- Logo of the National Cancer Survivors Day Foundation
- Observed by: Mainly people in the United States
- Celebrations: Parades and local observation
- Date: First Sunday in June
- 2024 date: June 2
- 2025 date: June 1
- 2026 date: June 7
- 2027 date: June 6
- Frequency: annual

= National Cancer Survivors Day =

Secular holiday in the United States

National Cancer Survivors Day is a secular holiday celebrated on the first Sunday in June primarily in the United States of America. The day is meant to "demonstrate that life after a cancer diagnosis can be a reality". Though it is mainly celebrated in the United States, the National Cancer Survivors Day Foundation is attempting to grow its popularity in other parts of the world, with some success.

==History==
The National Cancer Survivors Day was first announced by Merril Hastings at the second national conference meeting of the National Coalition for Cancer Survivorship in Albuquerque, New Mexico, on November 20, 1987. Later, Hastings filed the name as an International Class 042 Service, as well as registering with the United States Patent and Trademark Office in the name of Pulse Publications.

The first National Cancer Survivors Day was held on June 5, 1988.

==Events==
Local towns, cities, hospitals, and support groups usually host events and celebrations on National Cancer Survivors Day. Celebrations can include parades, carnivals, art exhibits, contests, and testimonies to honor local cancer survivors.

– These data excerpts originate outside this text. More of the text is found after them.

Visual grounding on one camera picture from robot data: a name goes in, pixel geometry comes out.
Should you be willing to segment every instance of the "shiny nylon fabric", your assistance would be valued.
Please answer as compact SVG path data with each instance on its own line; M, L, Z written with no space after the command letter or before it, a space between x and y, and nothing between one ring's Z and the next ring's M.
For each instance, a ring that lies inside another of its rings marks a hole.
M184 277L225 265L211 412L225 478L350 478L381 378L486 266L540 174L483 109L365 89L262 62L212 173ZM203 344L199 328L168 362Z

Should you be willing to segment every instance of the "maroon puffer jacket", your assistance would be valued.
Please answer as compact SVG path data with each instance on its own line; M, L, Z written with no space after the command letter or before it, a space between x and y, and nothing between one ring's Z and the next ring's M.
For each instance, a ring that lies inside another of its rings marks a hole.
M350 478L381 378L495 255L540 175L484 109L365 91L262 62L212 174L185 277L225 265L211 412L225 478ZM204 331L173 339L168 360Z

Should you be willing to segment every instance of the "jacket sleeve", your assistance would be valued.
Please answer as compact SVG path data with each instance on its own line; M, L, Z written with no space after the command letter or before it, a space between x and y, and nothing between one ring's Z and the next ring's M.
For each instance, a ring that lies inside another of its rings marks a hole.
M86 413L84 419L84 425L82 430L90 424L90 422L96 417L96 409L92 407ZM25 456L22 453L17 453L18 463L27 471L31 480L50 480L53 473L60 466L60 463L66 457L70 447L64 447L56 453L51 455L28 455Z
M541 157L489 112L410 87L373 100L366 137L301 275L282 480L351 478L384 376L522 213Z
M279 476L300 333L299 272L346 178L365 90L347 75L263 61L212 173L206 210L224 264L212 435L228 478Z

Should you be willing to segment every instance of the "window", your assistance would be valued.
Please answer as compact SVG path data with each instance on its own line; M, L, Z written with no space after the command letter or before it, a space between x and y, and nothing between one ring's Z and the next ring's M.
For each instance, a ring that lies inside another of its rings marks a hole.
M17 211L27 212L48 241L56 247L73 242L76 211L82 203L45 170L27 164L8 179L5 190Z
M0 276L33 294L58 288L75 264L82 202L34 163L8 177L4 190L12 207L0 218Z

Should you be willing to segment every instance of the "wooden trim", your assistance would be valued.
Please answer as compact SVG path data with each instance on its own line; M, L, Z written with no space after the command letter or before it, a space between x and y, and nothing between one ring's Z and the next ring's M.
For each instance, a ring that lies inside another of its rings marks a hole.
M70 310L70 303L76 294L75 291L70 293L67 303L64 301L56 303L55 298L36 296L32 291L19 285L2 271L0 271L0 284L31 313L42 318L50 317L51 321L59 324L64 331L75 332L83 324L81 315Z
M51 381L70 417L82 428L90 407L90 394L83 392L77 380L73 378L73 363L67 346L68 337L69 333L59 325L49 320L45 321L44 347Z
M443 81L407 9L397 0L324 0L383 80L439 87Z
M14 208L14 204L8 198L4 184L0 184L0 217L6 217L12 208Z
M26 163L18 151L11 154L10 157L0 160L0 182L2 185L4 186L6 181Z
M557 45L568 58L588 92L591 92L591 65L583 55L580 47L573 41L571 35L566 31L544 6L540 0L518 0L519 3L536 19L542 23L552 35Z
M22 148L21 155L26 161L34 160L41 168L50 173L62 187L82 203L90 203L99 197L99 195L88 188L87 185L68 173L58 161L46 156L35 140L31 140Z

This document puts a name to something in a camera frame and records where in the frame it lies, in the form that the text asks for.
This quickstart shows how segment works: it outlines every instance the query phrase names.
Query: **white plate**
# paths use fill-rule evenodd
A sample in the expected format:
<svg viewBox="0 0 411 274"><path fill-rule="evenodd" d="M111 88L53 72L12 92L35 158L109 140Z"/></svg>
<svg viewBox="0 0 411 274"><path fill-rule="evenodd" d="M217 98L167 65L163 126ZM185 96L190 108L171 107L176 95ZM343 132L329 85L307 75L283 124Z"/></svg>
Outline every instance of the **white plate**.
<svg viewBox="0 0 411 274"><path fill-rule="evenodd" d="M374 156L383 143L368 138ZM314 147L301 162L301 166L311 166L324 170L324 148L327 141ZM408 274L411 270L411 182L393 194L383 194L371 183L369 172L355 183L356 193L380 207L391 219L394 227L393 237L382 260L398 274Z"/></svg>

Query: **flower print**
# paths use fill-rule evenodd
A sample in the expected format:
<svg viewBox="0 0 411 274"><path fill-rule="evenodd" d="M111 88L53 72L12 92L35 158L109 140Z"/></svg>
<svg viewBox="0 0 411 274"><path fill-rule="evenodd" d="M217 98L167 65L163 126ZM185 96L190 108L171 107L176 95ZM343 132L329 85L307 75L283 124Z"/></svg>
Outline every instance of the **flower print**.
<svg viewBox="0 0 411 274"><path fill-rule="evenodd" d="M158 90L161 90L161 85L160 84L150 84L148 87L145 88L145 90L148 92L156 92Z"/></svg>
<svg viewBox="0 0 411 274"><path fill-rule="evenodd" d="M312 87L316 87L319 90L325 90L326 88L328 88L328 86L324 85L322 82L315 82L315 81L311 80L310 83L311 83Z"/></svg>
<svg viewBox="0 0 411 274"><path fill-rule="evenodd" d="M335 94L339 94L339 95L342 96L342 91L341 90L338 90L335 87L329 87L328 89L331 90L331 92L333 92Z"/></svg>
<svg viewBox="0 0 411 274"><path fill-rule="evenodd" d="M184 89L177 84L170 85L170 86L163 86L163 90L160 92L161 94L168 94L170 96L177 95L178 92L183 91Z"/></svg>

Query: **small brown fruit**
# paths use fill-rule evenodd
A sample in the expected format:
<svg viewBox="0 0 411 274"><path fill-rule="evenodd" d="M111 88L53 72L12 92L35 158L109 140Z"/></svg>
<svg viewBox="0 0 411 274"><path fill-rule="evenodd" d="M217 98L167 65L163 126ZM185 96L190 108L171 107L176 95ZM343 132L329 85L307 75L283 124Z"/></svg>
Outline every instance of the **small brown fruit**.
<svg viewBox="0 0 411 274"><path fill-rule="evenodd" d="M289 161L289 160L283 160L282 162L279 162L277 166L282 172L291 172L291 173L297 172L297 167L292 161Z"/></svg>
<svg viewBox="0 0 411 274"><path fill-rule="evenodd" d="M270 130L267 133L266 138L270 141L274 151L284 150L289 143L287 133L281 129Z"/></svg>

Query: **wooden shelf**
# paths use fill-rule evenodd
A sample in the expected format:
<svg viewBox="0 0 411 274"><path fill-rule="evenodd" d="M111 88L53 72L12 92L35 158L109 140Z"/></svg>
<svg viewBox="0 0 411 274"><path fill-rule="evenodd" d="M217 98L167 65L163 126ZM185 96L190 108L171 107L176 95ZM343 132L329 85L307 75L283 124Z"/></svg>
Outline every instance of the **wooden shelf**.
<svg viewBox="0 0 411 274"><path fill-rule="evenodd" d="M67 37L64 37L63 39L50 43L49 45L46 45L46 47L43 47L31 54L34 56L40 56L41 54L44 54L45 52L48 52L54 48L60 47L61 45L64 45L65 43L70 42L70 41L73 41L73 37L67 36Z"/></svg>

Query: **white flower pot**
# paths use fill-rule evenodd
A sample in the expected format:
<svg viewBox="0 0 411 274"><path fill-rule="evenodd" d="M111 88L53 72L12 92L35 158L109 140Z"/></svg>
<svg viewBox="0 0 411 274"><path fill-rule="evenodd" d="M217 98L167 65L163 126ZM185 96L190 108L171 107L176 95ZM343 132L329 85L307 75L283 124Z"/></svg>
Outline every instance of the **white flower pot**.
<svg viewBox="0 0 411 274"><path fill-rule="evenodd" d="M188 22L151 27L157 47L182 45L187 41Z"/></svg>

The 2008 celebration included a commencement by U.S. President George W. Bush and the National Cancer Institute director.

Antigua and Barbuda have included a walk and run as part of their celebrations since 2007.

==Expansion==
The National Cancer Survivors Day Foundation is attempting to expand the holidays celebrations worldwide, with some limited success. Countries targeted include Canada, the Cayman Islands, Antigua, Trinidad, Tobago, Saint Lucia, Italy, The Netherlands, India, Malaysia, Guam. Australia, South Africa, and the American Samoa.

==Sponsoring corporations==
Frequent sponsors of the National Cancer Survivors Day include AstraZeneca, COPING Magazine, Lilly Oncology, and the R.A. Bloch Cancer Foundation.